Similarly to previous work [9, 18], in Table VI we report unweighted averages. The unweighted 
speed aggregates are equivalent to computing the average speed over all arrays — irrespective of their 
lengths. From the distribution of posting size logarithms in Fig. 9b, one may conclude that weighted 
results should be similar to unweighted ones. These observations are supported by data in Table VI: 
the decoding speeds and compression rates for both aggregation approaches differ by less than 15% 
with the weighted results presented in Table V. 

We can compare the number of bits per integer in Table VI with an information theoretical limit. 
Indeed, Shannon entropy for the deltas of ClueWeb09 is 5.5 bits/int whereas it is 3.6 for GOV2. 
Hence, OptPFD is within 16% of the entropy on ClueWeb09 whereas it is within 22% of the 
entropy on GOV2. Meanwhile, the faster SIMD-FastPFOR is within 30% and 40% of the entropy 
for ClueWeb09 and GOV2. Our fastest scheme (SIMD-BP128*) compresses the deltas of GOV2 to 
twice the entropy. It does slightly better with ClueWeb09 (1.8 x). 



7. DISCUSSION 

We find that binary packing is both fast and space efficient. The vectorized binary packing 
(SIMD-BP128*) is our fastest scheme. It is true that it has a lesser compression rate compared 
to Simple-8b (by about 50%), but it is more than 3 times faster. Moreover, in the worst case, a 
slower binary packing scheme (BP32) incurred a cost of only about 1 .2 bit per integer compared to 
the patching scheme with the best compression ratio (OptPFD) while being nearly as fast (within 
10%) as the fastest patching scheme (PFOR). 

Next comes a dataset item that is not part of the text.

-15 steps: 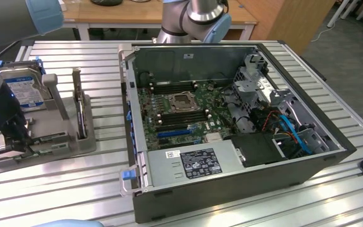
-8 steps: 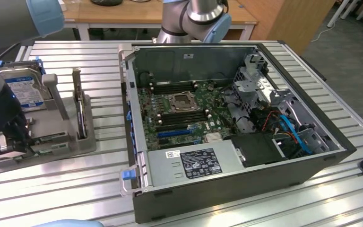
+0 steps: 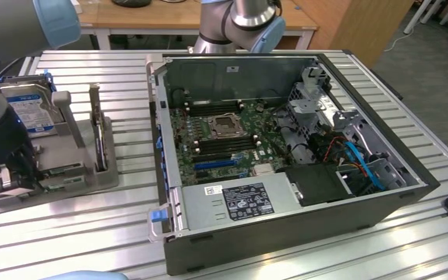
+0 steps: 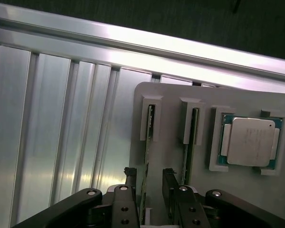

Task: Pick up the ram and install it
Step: 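Pick up the ram and move it above insertion slot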

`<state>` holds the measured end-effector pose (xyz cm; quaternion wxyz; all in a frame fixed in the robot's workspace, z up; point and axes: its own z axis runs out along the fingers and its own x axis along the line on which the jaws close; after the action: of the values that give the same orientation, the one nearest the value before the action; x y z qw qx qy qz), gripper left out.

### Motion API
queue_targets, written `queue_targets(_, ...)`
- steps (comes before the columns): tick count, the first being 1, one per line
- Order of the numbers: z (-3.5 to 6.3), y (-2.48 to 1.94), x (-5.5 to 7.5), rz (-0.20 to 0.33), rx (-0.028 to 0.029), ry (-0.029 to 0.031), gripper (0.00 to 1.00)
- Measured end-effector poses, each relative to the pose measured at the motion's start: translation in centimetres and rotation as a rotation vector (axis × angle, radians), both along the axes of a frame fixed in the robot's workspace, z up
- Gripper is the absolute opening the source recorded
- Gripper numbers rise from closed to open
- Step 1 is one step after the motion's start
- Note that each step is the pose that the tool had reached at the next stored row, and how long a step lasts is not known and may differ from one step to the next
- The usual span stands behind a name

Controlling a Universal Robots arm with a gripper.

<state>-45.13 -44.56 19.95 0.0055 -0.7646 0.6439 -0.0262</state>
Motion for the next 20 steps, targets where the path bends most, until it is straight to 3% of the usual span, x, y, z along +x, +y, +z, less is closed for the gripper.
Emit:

Yet only few authors considered binary packing schemes or its vectorized variants in the recent 
literature: 

• Delbru et al. [35] reported good results with a binary packing scheme similar to our BP32: in 
their experiments, it surpassed Simple-8b as well as a patched scheme (PFOR2008). 

• Anh and Moffat [6] also reported good results with a binary packing scheme: in their tests, 
it was faster than either Simple-8b or PFOR2008 by at least 50%. As a counterpart, they 
reported that their binary packing scheme had a poorer compression.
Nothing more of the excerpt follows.